Kubeflow — Full ML Platform on Kubernetes
Kubeflow is the Kubernetes-native ML platform. It orchestrates end-to-end ML pipelines — data prep, training, evaluation, serving — as reproducible, versioned DAGs running directly on your cluster.
What Kubeflow Provides
| Component | Purpose |
|---|---|
| Pipelines | DAG-based ML workflow orchestration |
| Notebooks | JupyterHub — collaborative notebooks in the browser |
| Training Operator | Distributed training (PyTorch, TensorFlow, JAX) |
| KServe | Model serving with autoscaling |
| Katib | Hyperparameter tuning (AutoML) |
| Tensorboard | Training visualization |
Architecture
Data Scientist (browser)
│
▼
Kubeflow Central Dashboard (k3s)
├── Notebooks (JupyterHub)
├── Pipelines UI (DAG editor)
└── Models (KServe endpoints)
│
▼
Pipeline Run (k8s pods)
├── Step 1: Data ingestion (pod)
├── Step 2: Feature engineering (pod)
├── Step 3: Training (pod — uses all available CPUs)
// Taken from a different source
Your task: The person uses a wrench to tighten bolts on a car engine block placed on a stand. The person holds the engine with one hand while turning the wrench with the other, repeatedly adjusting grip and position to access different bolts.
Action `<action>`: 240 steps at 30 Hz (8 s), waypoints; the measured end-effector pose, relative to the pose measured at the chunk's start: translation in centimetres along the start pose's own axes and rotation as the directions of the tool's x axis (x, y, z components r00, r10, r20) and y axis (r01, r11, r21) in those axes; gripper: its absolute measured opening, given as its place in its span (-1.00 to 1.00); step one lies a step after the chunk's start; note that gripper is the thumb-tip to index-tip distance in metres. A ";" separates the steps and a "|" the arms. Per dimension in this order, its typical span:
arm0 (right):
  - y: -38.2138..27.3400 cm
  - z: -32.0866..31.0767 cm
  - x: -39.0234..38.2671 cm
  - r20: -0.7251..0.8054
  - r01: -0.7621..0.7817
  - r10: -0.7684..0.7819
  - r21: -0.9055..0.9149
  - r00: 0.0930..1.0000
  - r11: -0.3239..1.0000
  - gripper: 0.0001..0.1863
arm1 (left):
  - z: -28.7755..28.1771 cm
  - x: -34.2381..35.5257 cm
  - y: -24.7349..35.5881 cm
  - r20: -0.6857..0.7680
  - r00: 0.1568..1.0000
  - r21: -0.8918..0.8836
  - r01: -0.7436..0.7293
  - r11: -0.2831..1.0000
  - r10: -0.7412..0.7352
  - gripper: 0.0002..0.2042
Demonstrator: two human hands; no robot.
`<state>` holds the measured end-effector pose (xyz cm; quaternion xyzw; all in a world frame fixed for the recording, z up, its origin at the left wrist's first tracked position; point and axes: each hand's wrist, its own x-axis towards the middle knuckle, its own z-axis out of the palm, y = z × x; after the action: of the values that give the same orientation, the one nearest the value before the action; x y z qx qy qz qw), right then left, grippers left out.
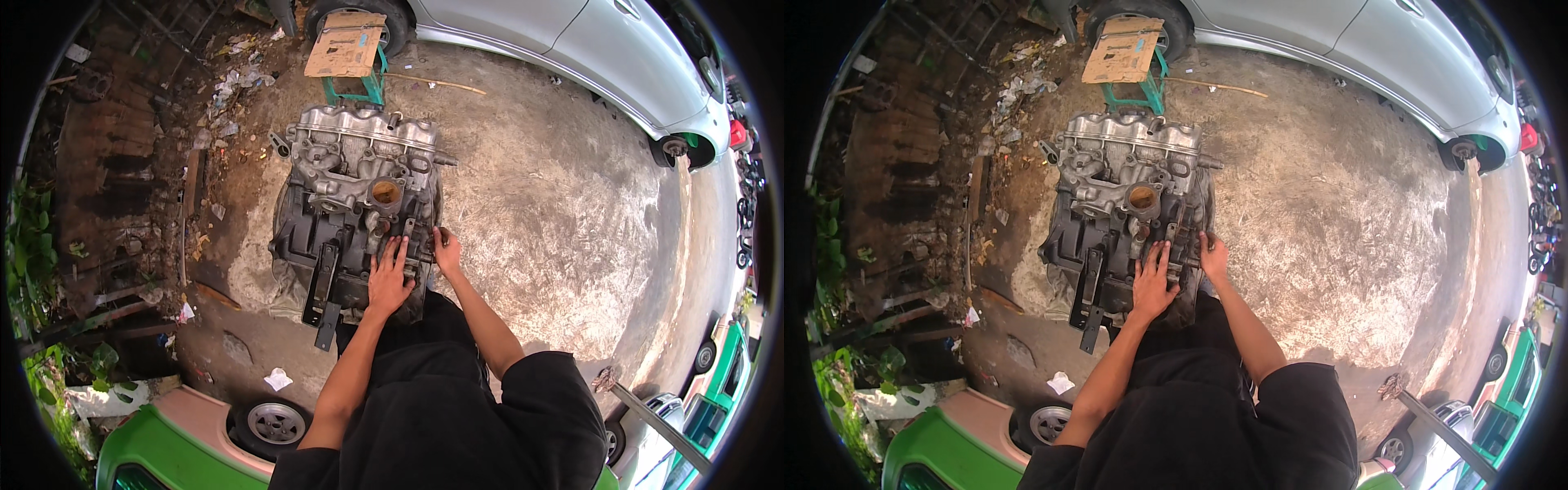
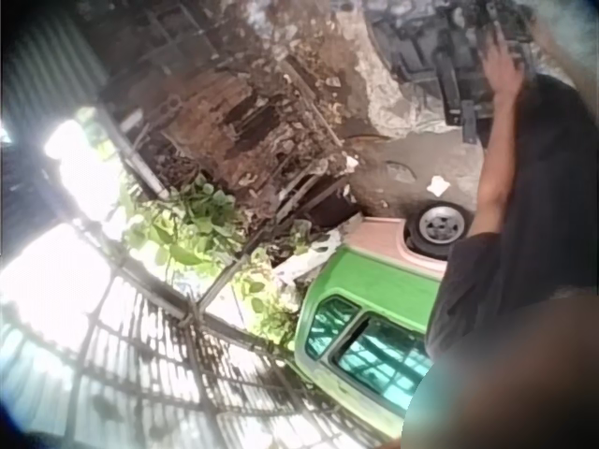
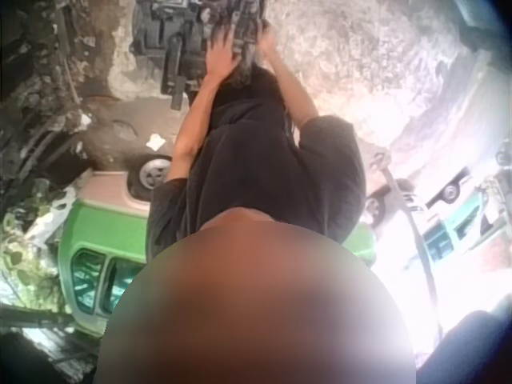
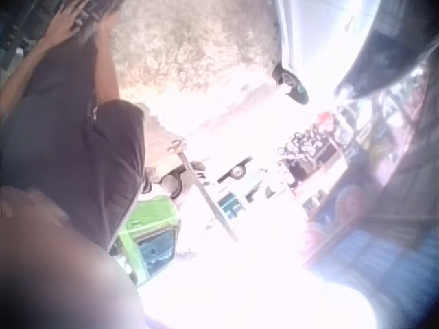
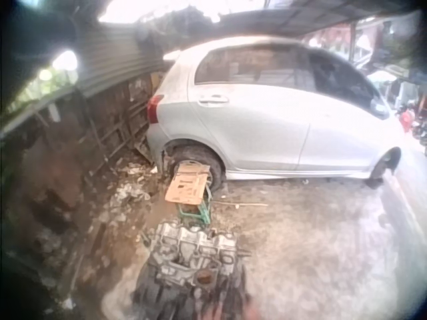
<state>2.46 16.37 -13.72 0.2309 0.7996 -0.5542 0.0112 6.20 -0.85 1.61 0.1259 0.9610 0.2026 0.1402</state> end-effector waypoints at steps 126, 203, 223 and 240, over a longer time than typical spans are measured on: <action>-34.5 -9.4 52.0 0.737 0.175 -0.308 0.254 0.602 0.951 -0.78 | -18.2 55.2 8.4 -0.303 0.871 -0.683 0.085 0.726 -0.387 -0.79; -43.9 25.4 75.7 0.817 0.385 -0.184 -0.050 0.546 0.921 -0.45 | -18.9 76.2 -21.8 -0.162 0.380 -0.918 0.280 0.280 -0.911 -0.85; -31.8 -2.5 61.3 0.709 0.233 -0.363 0.278 0.605 0.932 -0.81 | -8.9 57.4 4.9 -0.145 0.523 -0.965 0.114 0.238 -0.840 -0.80; -22.4 -20.2 42.8 0.506 0.109 -0.291 0.358 0.812 0.928 -0.66 | -3.9 40.3 14.1 -0.135 0.768 -0.952 0.075 0.297 -0.626 -0.80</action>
<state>-39.52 43.38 2.11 -0.0260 0.6844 -0.7141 0.1451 -29.89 22.36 2.18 -0.2514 0.6885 0.6800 -0.0193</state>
├── Step 4: Evaluation (pod)
└── Step 5: Model registration → MLflow
Install Kubeflow
Using kustomize (official method)
# Install kustomize
curl -s "https://raw.githubusercontent.com/kubernetes-sigs/kustomize/master/hack/install_kustomize.sh" | bash
sudo mv kustomize /usr/local/bin/
# Clone the manifests
git clone https://github.com/kubeflow/manifests.git
cd manifests
# Install (takes 5–10 minutes)
while ! kustomize build example | kubectl apply -f -; do
echo "Retrying..."; sleep 10
done
Verify all components
kubectl get pods -n kubeflow --watch
Wait for all pods to be Running (may take 10+ minutes on first install).
Access the Dashboard
kubectl port-forward svc/istio-ingressgateway -n istio-system 8080:80
Open: http://localhost:8080
Default credentials: user@example.com / 12341234
Create a Pipeline (Python SDK)
import kfp
from kfp import dsl
@dsl.component(base_image="python:3.11")
def load_data(output_path: str) -> str:
import json
data = {"X": [[1,2],[3,4]], "y": [0,1]}
with open(output_path, "w") as f:
json.dump(data, f)
return output_path
@dsl.component(base_image="python:3.11",
packages_to_install=["scikit-learn"])
def train_model(data_path: str) -> float:
import json
from sklearn.linear_model import LogisticRegression
with open(data_path) as f:
data = json.load(f)
model = LogisticRegression()
model.fit(data["X"], data["y"])
return 0.95 # accuracy
@dsl.pipeline(name="simple-ml-pipeline")
def ml_pipeline():
data_task = load_data(output_path="/tmp/data.json")
train_task = train_model(data_path=data_task.output)
# Compile and submit
client = kfp.Client(host="http://localhost:8080/pipeline")
client.create_run_from_pipeline_func(ml_pipeline, arguments={})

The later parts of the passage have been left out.